Running between work, home, and the bed to sleep, mostly. It's been an unusually long week (and it's not even Friday yet), and rather than write incoherent posts in the evening I've decided to catch up on sleep where and when I can. Consequently, there hasn't been much to write about in the past few days, but I can authoritatively state that there are no pin-holes in my eyelids. Battling highway traffic in southern Virginia is tiring work, though ultimately rewarding.

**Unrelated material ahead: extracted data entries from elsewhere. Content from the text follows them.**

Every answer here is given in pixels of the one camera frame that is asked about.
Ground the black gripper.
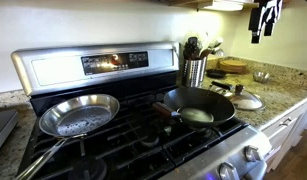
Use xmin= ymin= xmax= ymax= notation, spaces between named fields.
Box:
xmin=248 ymin=0 xmax=284 ymax=44

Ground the silver lid with brown knob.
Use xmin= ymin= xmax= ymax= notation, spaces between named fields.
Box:
xmin=222 ymin=84 xmax=266 ymax=112

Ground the silver stove knob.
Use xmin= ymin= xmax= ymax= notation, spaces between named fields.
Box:
xmin=218 ymin=162 xmax=241 ymax=180
xmin=244 ymin=144 xmax=264 ymax=163

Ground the stainless steel frying pan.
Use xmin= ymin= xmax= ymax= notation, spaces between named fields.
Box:
xmin=14 ymin=93 xmax=121 ymax=180

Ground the small metal bowl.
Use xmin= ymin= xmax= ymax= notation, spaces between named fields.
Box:
xmin=252 ymin=70 xmax=273 ymax=84

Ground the under-cabinet light strip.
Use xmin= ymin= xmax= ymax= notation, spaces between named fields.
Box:
xmin=197 ymin=0 xmax=246 ymax=12

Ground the small black cast iron skillet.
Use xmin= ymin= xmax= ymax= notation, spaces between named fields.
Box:
xmin=206 ymin=68 xmax=228 ymax=80

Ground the dark wooden spatula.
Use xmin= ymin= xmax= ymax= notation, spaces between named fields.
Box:
xmin=184 ymin=36 xmax=202 ymax=61

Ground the perforated steel utensil holder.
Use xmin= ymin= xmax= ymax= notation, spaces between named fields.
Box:
xmin=181 ymin=56 xmax=208 ymax=89

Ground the kitchen base cabinet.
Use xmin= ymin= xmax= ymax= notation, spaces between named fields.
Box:
xmin=261 ymin=98 xmax=307 ymax=173

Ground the stainless steel gas range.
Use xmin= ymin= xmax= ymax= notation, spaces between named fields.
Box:
xmin=11 ymin=41 xmax=273 ymax=180

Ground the black flat countertop appliance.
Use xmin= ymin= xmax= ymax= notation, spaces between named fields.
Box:
xmin=0 ymin=109 xmax=19 ymax=158

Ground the wire balloon whisk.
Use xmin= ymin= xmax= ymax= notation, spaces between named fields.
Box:
xmin=211 ymin=45 xmax=226 ymax=58

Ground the metal drawer handle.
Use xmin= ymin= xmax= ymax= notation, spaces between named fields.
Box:
xmin=278 ymin=117 xmax=293 ymax=127

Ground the black wok with wooden handle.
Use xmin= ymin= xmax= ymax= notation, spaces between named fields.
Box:
xmin=152 ymin=80 xmax=237 ymax=130

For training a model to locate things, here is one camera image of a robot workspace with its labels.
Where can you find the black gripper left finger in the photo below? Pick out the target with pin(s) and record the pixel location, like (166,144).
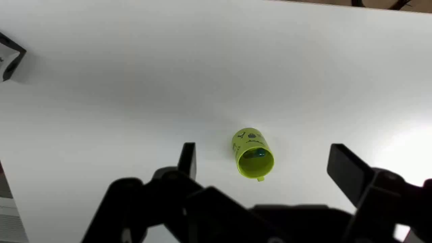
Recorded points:
(179,202)

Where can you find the black metal stand legs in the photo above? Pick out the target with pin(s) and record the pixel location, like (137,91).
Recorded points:
(398,2)

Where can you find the yellow-green printed mug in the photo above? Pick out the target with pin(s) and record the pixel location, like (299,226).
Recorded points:
(245,141)

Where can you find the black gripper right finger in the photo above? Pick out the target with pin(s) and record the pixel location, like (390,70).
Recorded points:
(382,197)

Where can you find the black electronics box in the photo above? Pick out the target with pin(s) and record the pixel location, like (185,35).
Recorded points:
(9,54)

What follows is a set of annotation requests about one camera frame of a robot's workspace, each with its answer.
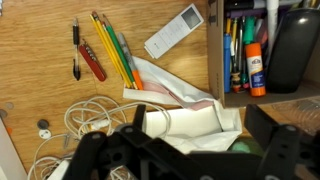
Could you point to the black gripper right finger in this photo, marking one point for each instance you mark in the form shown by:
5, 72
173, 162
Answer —
261, 127

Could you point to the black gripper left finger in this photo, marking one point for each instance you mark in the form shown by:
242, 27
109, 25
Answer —
140, 117

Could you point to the red pocket knife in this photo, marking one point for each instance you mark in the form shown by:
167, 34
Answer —
95, 65

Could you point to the silver pen brown end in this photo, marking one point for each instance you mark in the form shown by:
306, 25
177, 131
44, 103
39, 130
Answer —
236, 80

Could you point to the brown cardboard box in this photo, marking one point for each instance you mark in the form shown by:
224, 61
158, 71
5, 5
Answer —
216, 66

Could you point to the black ballpoint pen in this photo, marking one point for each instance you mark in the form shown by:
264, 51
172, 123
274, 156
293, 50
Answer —
76, 33

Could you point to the green bottle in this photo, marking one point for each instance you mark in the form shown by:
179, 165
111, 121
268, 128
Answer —
243, 146

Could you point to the clear plastic wrap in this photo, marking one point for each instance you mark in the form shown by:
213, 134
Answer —
300, 115

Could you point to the white crumpled papers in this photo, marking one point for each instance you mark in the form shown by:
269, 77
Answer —
186, 123

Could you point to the orange glue stick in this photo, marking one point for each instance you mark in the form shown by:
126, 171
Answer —
256, 70

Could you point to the grey marker orange cap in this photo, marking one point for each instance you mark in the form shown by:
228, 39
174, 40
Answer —
126, 50

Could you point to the green pencil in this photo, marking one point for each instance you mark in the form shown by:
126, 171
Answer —
119, 50

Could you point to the yellow pencil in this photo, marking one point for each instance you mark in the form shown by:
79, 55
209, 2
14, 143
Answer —
109, 50
114, 50

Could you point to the blue marker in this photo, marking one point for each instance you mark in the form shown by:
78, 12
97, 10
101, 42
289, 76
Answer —
227, 63

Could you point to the silver screw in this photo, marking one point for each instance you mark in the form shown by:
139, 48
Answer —
66, 140

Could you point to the black computer mouse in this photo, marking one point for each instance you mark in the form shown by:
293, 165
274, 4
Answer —
293, 50

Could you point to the white remote control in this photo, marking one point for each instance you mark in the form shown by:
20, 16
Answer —
173, 31

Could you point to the grey round button cell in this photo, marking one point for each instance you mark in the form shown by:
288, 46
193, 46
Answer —
43, 124

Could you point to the teal capped marker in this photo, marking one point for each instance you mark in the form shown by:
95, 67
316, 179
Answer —
248, 30

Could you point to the white tube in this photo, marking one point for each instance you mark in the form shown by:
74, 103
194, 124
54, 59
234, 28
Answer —
272, 16

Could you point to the purple marker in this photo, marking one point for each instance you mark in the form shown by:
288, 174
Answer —
243, 13

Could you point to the black marker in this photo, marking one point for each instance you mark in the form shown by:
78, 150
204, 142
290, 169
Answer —
240, 4

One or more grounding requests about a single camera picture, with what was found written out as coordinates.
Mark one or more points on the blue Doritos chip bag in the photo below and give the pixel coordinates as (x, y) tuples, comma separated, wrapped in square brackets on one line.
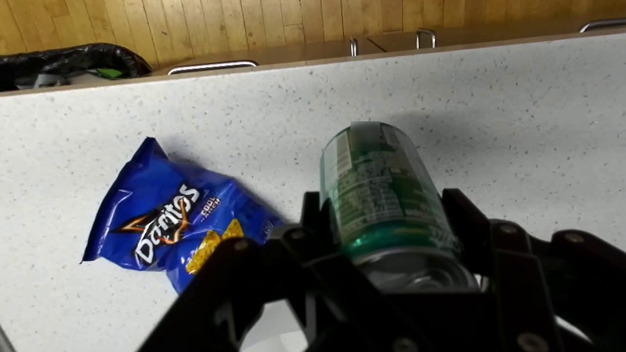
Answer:
[(168, 215)]

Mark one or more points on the green sprite can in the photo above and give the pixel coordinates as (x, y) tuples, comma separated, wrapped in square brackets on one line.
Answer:
[(383, 188)]

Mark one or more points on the wooden drawer front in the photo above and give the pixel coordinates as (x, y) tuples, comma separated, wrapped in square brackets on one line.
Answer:
[(520, 31), (274, 55)]

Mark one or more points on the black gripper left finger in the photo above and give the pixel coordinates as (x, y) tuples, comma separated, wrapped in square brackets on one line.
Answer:
[(260, 285)]

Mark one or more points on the dark object with green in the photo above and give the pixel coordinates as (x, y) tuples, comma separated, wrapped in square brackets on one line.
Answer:
[(70, 60)]

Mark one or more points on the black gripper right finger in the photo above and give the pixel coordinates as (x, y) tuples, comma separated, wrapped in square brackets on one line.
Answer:
[(540, 285)]

I've just pre-registered for The Last HOPE conference in New York City later this year (18-20 July 2008, to be precise). I've been e-mailing back and forth with some friends who are also going, and I've arranged for crash space and sharing of supplies, so unless something horrible happens, I'll be hopping a train for NYC to attend what very well could be the final HOPE that 2600 Magazine ever has. If nothing else, Steven Levy, who wrote the book Hackers, will be the keynote speaker this year. I wish I knew whom I loaned my copy to because I'd really like to get it autographed. Maybe I'll bring one of my VMS manuals, too, on the off chance that Kevin Mitnick comes back.
The Supreme Court of the state of California has decided that the ban against same-sex marriage was unconstitutional and has been stricken down. The court further decided that "the right to form a family relationship" applies to all citizens of California, regardless of their sexual orientation. The Court went over the head of Governor Schwarzenegger, who vetoed laws that would legalize same-sex marriage in the state twice (even though allowing it was one of his campaign points, I hasten to add).
It's about time, folks. Two states down, forty-eight to go. Eventually we'll get there.
However, at the other end of the spectrum of experience is something that I have absolutely no qualms about calling horror: While deporting people from the United States, US Immigration and Customs Enforcement has started injecting people with large doses of psychotropic drugs, including the antipsychotic compound haloperidol to keep them quiet. Some of these people have every right to flip out, given that said people could be deported back to countries they fled out of fear of death.. but I digress. These people are shot up with strong tranquilizers (sometimes multiple times during the trip), restrained with handcuffs, and loaded on board planes for transport out of the country after their requests for asylum are refused. Since the year 2003, approximately 250 such cases have been uncovered, and there are probably others still buried under all of the paperwork. 250 cases of forced drugging in direct violation of US as well as international law. Interestingly, DIHS (Department of Immigration Health Services) has been trying to recruit new 'medical escorts' lately - people who are to accompany drugged deportees back to their countries of origin and keep them a) sedated, and b) alive.
Frankly, this scares the hell out of me. So much so, that I don't know what to say about it. I find the idea of drugging someone who isn't mentally ill or a danger to anyone (the medical justification for sedation in one instance was 'chronic nasal problems') abhorrant. It's unthinkable to me to knock someone flat with such powerful drugs just so you can get them out of the country; the only reason I can think of for that is to make them easier to get rid of, in the sense of trash. These are very similar to tactics used behind the Iron Curtain during the Cold War, I hasten to point out: Haloperidol was often used on political dissidents to keep them quiet in Soviet Russia.